The Clash were coming off one of history’s all-time great five-album runs. The London punk rebels seized the revolutionary spirit of 1977 with their raw manifesto The Clash, then refined their sound with the flawed Give ‘Em Enough Rope. They peaked with their classic London Calling, the one Rolling Stone proclaimed the best album of the Eighties, but then reached even higher with their sprawling epic Sandinista! They finally broke the U.S. with Combat Rock, with hits like “Rock the Casbah” and “Straight to Hell.” Crucial and influential albums, every one of them. Four horsemen, on top of the world.
But in a shocker move in September 1983, Joe Strummer kicked guitarist Mick Jones out of the band, denouncing his former mate as a rock-star sellout. Since Jones was the guy who wrote the actual songs, this might have been a danger sign. But Strummer and bassist Paul Simonon announced they were going back to basics, hiring a new band of unknown kids: guitarists Nick Sheppard and Vince White, drummer Pete Howard.
And then…well, it’s hard to overstate how bizarre it sounded to drop the needle on Cut the Crap. After replacing Jones, Strummer and manager/producer Bernie Rhodes replaced the band with drum machines and synths. Simonon didn’t play bass at all. The result was a total mess full of failed radical anthems like “Dictator” and “Dirty Punk.” If you listen to Cut the Crap today, you might find it tough to believe this got released, like, for money. Especially “We Are The Clash,” a cartoon theme song with a sing-along choir of robot voices chanting, “We ain’t gonna be treated like trash / We got one thing / We are the Clash!”
To make it worse, Cut the Crap came out almost simultaneously with the debut from Mick Jones’ new band Big Audio Dynamite, infused by hip-hop, with the clever dance-floor hit “E = MC2.” It made Strummer look even more obsolete. The silliness was amplified by the “Clash Communique” on the sleeve, as if delivering a top-secret urgent message. “Wise MEN and street kids together make a GREAT TEAM…but can the old system be BEAT??…no…not without YOUR participation…RADICAL social change begins on the STREET!!…so if you’re looking for some ACTION…CUT THE CRAP and Get OUT There.”

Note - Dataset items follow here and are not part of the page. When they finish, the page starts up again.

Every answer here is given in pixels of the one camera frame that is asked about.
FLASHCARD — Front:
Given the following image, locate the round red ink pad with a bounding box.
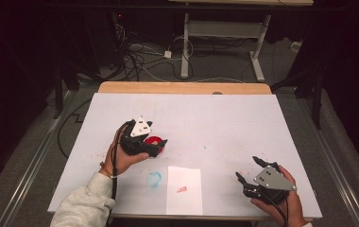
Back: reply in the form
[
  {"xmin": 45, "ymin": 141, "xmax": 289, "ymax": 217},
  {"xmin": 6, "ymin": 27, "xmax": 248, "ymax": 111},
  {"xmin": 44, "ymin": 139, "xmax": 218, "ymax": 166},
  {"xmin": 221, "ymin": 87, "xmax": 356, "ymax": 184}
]
[{"xmin": 143, "ymin": 135, "xmax": 166, "ymax": 156}]

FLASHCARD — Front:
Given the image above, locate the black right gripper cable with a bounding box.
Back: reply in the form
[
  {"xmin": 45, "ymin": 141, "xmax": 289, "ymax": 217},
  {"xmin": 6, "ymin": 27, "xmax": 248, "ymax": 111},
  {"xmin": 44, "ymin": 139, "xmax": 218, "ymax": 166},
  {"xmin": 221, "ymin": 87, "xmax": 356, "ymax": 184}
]
[{"xmin": 269, "ymin": 194, "xmax": 291, "ymax": 227}]

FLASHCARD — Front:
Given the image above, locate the black metal stand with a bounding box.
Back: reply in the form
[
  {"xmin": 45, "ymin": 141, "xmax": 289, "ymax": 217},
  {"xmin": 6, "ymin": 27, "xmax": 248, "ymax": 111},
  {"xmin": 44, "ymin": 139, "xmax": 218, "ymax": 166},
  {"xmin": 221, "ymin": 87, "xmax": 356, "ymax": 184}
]
[{"xmin": 270, "ymin": 62, "xmax": 325, "ymax": 131}]

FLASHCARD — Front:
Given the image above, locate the white floor cable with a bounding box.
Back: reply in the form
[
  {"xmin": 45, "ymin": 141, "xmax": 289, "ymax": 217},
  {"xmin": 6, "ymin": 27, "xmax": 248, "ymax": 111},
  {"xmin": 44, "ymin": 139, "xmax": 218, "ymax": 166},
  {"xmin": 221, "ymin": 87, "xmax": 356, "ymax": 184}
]
[{"xmin": 141, "ymin": 65, "xmax": 246, "ymax": 84}]

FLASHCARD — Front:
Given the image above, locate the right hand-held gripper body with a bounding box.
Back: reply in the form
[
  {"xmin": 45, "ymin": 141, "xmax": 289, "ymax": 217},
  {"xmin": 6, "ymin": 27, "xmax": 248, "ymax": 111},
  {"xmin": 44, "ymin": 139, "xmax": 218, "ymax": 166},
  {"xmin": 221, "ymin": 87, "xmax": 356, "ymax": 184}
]
[{"xmin": 243, "ymin": 162, "xmax": 298, "ymax": 204}]

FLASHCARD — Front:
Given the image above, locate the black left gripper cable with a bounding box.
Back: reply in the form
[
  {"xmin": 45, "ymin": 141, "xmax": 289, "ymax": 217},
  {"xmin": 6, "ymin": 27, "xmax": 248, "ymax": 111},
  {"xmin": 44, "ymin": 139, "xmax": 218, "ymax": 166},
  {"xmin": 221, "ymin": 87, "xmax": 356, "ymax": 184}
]
[{"xmin": 106, "ymin": 122, "xmax": 130, "ymax": 227}]

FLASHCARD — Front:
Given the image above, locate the tangle of black cables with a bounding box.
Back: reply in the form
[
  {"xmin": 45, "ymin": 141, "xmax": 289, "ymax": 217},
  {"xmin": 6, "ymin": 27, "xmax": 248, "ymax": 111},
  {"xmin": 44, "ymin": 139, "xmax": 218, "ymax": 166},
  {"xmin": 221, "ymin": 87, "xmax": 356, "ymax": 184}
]
[{"xmin": 110, "ymin": 23, "xmax": 196, "ymax": 83}]

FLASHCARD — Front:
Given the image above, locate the wooden table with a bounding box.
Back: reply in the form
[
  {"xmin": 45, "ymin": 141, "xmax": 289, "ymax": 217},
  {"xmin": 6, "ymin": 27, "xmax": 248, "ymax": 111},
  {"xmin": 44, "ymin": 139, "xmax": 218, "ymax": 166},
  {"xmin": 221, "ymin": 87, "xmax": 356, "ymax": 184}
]
[{"xmin": 86, "ymin": 80, "xmax": 315, "ymax": 222}]

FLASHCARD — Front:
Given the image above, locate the orange bracelet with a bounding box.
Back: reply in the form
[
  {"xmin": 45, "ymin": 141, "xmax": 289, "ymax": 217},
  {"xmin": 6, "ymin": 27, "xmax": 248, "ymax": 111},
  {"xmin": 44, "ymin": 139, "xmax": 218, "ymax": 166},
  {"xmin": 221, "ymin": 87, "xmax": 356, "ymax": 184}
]
[{"xmin": 98, "ymin": 161, "xmax": 115, "ymax": 179}]

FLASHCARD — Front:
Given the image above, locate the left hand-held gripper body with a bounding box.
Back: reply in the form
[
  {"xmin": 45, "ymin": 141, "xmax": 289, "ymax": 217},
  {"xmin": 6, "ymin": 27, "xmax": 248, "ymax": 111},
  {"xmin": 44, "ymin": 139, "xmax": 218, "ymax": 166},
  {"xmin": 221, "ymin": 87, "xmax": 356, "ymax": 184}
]
[{"xmin": 119, "ymin": 115, "xmax": 163, "ymax": 158}]

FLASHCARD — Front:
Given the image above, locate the white metal desk frame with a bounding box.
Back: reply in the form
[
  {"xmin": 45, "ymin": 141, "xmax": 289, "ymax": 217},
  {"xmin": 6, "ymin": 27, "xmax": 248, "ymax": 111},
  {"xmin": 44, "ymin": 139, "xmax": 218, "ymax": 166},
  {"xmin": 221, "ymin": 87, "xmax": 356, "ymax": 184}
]
[{"xmin": 167, "ymin": 0, "xmax": 315, "ymax": 83}]

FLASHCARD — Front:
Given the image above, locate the large white board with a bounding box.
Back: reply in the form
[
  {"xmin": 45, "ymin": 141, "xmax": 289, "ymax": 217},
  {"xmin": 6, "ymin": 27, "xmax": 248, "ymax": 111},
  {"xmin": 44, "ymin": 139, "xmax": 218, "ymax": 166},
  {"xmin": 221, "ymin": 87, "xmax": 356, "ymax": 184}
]
[{"xmin": 47, "ymin": 92, "xmax": 323, "ymax": 219}]

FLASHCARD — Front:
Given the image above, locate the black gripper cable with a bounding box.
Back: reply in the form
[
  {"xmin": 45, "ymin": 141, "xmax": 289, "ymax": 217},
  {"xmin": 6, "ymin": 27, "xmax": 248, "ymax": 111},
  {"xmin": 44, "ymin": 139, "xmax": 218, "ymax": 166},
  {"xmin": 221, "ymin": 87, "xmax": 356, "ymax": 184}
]
[
  {"xmin": 269, "ymin": 194, "xmax": 291, "ymax": 227},
  {"xmin": 106, "ymin": 122, "xmax": 130, "ymax": 227}
]

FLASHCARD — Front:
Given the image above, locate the metal floor rail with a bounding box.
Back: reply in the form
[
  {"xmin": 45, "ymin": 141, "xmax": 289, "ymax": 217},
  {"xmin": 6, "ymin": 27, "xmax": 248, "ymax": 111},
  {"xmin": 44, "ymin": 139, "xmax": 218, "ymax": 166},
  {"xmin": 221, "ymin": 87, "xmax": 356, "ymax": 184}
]
[
  {"xmin": 297, "ymin": 97, "xmax": 359, "ymax": 227},
  {"xmin": 0, "ymin": 89, "xmax": 77, "ymax": 227}
]

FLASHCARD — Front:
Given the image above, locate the white paper sheet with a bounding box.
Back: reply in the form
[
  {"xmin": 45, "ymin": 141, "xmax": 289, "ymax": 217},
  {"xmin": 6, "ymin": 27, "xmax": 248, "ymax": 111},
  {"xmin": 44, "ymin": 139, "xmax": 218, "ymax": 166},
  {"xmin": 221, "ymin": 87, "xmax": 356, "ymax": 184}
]
[{"xmin": 165, "ymin": 166, "xmax": 204, "ymax": 217}]

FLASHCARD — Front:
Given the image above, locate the person's right hand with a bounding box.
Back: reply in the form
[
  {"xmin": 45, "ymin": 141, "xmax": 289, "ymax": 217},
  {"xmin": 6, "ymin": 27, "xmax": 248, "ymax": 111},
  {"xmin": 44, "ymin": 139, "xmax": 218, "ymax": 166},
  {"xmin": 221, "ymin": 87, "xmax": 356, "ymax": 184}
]
[{"xmin": 250, "ymin": 166, "xmax": 308, "ymax": 227}]

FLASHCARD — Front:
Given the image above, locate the person's left hand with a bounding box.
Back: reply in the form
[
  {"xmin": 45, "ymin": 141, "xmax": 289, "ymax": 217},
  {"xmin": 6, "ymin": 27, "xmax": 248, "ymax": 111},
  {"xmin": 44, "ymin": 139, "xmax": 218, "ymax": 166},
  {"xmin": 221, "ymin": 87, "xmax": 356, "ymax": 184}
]
[{"xmin": 99, "ymin": 126, "xmax": 150, "ymax": 178}]

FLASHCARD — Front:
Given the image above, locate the black floor cable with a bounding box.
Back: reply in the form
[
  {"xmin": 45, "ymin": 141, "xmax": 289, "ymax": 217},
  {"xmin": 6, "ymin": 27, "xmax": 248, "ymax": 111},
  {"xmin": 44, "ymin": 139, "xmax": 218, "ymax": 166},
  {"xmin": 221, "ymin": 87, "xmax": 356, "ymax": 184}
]
[{"xmin": 57, "ymin": 98, "xmax": 93, "ymax": 159}]

This album was so traumatizing for teenage Clash fanatics like me. Over the years, it’s been tempting for some partisans to claim it doesn’t count as a real Clash album — it was all the manager’s fault. But no, alas, it’s not that simple, because it’s not merely a bad album, but a bad album made out of passionate conviction and devout belief. That’s why Cut the Crap has gone down in history. It’s not just another lousy Eighties rock-star fiasco. It’s the kind of bad album that can only happen when true believers get all the wrong ideas and pursue them with absolute dedication.
Strummer and Jones originally looked like the heirs to the Jagger/Richards or Lennon/McCartney legacy. They played off each other brilliantly: Joe the hot-hearted blowhard, snarling and slobbering in streetwise rage, while Mick brought a flair for melody and guitar flash. Mick was the one who sang the poppier tunes — “Train In Vain (Stand By Me),” “Somebody Got Murdered,” “Should I Stay Or Should I Go?” Their different styles meshed beautifully, as in “Spanish Bombs,” “Clampdown,” or the unbeatable 1978 single “Complete Control,” where Mick chants the “C-O-N, control” hook while Joe screams his lung out. Joe was the hardcore punk who brought the heart and soul; Mick was the music guy.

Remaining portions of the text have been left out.